One person who will likely have a big hand in the performance of the defensive line this season is another new addition the program’s coaching staff..

Longtime Penn State assistant Larry Johnson Sr., who was hired in January as the assistant head coach and defensive line coach for the Buckeyes, replaced former defensive line coach Mike Vrabel who took a job with the Houston Texans in the NFL.

“We replaced Mike with a top-shelf coach, a guy that has great respect, (a) very good recruiter, a very good coach,” Meyer said. “The players love him already.”

Bennett said a main part of what Johnson has done since arriving in Columbus is instill confidence in the younger players, helping to bring needed depth to the defensive line.

“You have to make sure that they understand that they’re here to play and that they have the ability to play,” Bennett said. “I think that’s the biggest thing that coach Johnson’s done for them…made them understand that they can play here, and we need them to be ready by this season.”

Out of 17 defensive linemen listed on the OSU roster, five are either freshmen or redshirt-freshman. Three are listed as sophomores and that same number are heading into their final year with the Buckeyes.

To start July, that total number was 18, but one player, Tracy Sprinkle, was dismissed from the team after an arrest. Meyer said Sprinkle’s status remains unchanged, and that he will reevaluate that status pending the resolution of his legal issues.
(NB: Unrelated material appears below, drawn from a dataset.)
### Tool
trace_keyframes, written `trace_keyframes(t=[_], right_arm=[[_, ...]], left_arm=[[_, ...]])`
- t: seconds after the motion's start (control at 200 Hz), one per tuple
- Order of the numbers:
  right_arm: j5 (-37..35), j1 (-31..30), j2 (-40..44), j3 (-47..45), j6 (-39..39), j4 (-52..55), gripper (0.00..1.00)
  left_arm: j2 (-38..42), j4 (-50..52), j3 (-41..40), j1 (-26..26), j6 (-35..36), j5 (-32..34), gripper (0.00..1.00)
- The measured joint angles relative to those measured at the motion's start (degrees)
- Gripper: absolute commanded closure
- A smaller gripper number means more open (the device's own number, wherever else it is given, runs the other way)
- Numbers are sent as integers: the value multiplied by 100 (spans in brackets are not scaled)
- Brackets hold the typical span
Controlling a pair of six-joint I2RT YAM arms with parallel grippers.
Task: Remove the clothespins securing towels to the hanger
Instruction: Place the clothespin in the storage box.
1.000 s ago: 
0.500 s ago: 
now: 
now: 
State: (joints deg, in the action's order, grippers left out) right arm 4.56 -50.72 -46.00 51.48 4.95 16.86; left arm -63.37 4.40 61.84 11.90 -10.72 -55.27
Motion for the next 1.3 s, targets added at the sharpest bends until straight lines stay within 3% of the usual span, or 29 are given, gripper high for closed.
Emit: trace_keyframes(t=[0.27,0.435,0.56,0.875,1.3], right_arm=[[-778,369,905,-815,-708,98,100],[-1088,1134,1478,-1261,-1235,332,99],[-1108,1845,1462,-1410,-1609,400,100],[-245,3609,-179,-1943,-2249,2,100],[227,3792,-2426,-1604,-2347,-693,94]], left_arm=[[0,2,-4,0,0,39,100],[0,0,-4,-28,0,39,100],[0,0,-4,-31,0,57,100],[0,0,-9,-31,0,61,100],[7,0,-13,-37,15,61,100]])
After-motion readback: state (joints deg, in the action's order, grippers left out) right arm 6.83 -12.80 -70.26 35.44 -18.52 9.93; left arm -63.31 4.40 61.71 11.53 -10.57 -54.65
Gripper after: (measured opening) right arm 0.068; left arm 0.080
“If something happens, especially if you hear something serious, just remove from the program and evaluate at the appropriate time,” Meyer said. “So at this time he’s no longer part of the program.”

With the expected-to-be strong defensive line, depleted offensive line and revamped defensive secondary, the Buckeyes will be looking to avenge a loss to Michigan State in the 2013 Big Ten Championship game.  That title push will be done in the new East Division of the reorganized conference.

The East consists of Indiana, new Big Ten additions Maryland and Rutgers, Michigan, Michigan State and Penn State. The Buckeyes are scheduled to take on the Spartans in a rematch of the Big Ten Championship Nov. 8 in East Lansing, Mich., in primetime.

Michigan State coach Mark Dantonio, a former OSU defensive coordinator, said the night-game environment in the matchup will be good for the Big Ten and bring out a good game between the teams.

“It will be a national game, so I think it’s good for the conference, good for the two teams that are playing in the football game,” he said. “And we play very well at night, so we’re looking forward to a great game.”

While that matchup will be heavily talked about heading into the season’s for both teams, Dantonio said it’s important to stay focused one game at a time.

Ten weeks before their date with the Spartans, the Buckeyes are scheduled to begin their season Aug. 30 at noon against Navy at M&T Bank Stadium in Baltimore, Md.